* TASK: Please reproduce all of the listing below exactly and drop its images.

* DATASET SECTION:
Start of Block

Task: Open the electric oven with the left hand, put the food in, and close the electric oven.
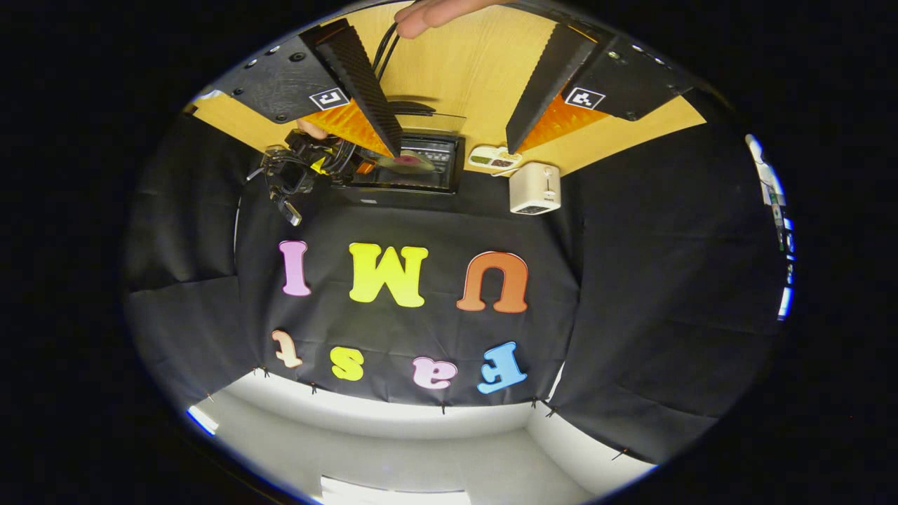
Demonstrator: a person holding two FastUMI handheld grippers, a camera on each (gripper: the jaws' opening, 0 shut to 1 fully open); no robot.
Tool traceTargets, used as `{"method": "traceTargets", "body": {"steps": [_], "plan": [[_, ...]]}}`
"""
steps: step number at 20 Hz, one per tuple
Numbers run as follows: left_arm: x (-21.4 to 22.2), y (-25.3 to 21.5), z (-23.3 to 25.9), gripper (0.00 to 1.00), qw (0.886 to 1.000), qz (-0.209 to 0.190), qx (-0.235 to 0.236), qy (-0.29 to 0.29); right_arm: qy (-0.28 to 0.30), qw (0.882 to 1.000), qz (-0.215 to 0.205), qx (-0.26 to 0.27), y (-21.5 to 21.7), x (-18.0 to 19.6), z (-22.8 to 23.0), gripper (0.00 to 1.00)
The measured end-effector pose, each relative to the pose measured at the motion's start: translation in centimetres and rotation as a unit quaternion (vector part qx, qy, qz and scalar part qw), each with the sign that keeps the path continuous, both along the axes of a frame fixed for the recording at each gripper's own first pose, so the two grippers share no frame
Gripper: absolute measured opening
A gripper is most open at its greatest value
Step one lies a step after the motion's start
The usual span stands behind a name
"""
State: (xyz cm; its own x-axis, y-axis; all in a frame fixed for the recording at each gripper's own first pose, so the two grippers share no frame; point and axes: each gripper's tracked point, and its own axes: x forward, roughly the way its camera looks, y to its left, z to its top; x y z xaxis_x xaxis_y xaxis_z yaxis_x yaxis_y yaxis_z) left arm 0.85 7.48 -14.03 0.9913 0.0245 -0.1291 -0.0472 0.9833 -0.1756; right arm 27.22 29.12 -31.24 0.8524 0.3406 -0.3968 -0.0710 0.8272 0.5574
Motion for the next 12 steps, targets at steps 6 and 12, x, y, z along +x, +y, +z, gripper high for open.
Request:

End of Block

* EXERCISE RESULT:
Task: Open the electric oven with the left hand, put the food in, and close the electric oven.
Demonstrator: a person holding two FastUMI handheld grippers, a camera on each (gripper: the jaws' opening, 0 shut to 1 fully open); no robot.
Tool traceTargets, used as `{"method": "traceTargets", "body": {"steps": [_], "plan": [[_, ...]]}}`
"""
steps: step number at 20 Hz, one per tuple
Numbers run as follows: left_arm: x (-21.4 to 22.2), y (-25.3 to 21.5), z (-23.3 to 25.9), gripper (0.00 to 1.00), qw (0.886 to 1.000), qz (-0.209 to 0.190), qx (-0.235 to 0.236), qy (-0.29 to 0.29); right_arm: qy (-0.28 to 0.30), qw (0.882 to 1.000), qz (-0.215 to 0.205), qx (-0.26 to 0.27), y (-21.5 to 21.7), x (-18.0 to 19.6), z (-22.8 to 23.0), gripper (0.00 to 1.00)
The measured end-effector pose, each relative to the pose measured at the motion's start: translation in centimetres and rotation as a unit quaternion (vector part qx, qy, qz and scalar part qw), each with the sign that keeps the path continuous, both along the axes of a frame fixed for the recording at each gripper's own first pose, so the two grippers share no frame
Gripper: absolute measured opening
A gripper is most open at its greatest value
Step one lies a step after the motion's start
The usual span stands behind a name
"""
State: (xyz cm; its own x-axis, y-axis; all in a frame fixed for the recording at each gripper's own first pose, so the two grippers share no frame; point and axes: each gripper's tracked point, and its own axes: x forward, roughly the way its camera looks, y to its left, z to its top; x y z xaxis_x xaxis_y xaxis_z yaxis_x yaxis_y yaxis_z) left arm 0.85 7.48 -14.03 0.9913 0.0245 -0.1291 -0.0472 0.9833 -0.1756; right arm 27.22 29.12 -31.24 0.8524 0.3406 -0.3968 -0.0710 0.8272 0.5574
Motion for the next 12 steps, targets at steps 6 and 12, x, y, z along +x, +y, +z, gripper high for open.
Request:

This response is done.